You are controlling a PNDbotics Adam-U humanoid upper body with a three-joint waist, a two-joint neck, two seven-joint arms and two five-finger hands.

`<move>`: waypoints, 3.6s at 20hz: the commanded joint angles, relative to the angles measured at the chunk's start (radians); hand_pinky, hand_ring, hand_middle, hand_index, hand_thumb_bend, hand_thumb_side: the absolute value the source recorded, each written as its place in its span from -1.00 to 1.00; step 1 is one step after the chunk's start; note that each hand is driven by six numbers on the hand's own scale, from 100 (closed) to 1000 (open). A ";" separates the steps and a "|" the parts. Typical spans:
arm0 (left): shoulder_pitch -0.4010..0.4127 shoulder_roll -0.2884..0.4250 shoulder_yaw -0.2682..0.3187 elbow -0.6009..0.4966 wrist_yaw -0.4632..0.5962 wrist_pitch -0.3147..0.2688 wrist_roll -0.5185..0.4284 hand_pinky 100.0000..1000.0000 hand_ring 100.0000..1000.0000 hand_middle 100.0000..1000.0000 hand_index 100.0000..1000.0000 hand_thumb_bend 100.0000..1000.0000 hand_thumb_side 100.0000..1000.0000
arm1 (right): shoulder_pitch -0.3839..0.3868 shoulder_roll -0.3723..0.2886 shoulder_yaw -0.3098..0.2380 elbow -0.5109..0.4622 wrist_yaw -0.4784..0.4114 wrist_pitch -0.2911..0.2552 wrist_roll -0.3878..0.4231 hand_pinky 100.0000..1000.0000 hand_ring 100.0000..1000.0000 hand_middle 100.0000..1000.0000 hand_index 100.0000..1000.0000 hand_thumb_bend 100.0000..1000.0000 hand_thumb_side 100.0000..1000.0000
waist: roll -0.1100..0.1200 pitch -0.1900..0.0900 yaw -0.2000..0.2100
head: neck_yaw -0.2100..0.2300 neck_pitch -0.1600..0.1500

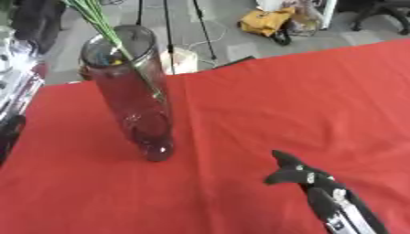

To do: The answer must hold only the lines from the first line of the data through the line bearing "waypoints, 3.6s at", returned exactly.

Response for this exercise:
You are controlling a PNDbotics Adam-U humanoid upper body with a three-joint waist, a two-joint neck, two seven-joint arms and two five-finger hands.

`<move>`: waypoints, 3.6s at 20hz: the commanded joint angles, relative to the angles measured at the chunk's start (radians); hand_pinky, hand_ring, hand_middle, hand_index, hand_thumb_bend, hand_thumb_side: the absolute value the source recorded, each written as its place in its span from -1.00 to 1.00; step 1 is one step after the chunk's start; note that each hand is driven by six numbers on the hand's own scale, from 100 (closed) to 1000 (open). A ";" separates the steps and a "|" the parts. Typical spans:

That's the answer, with nothing more to add.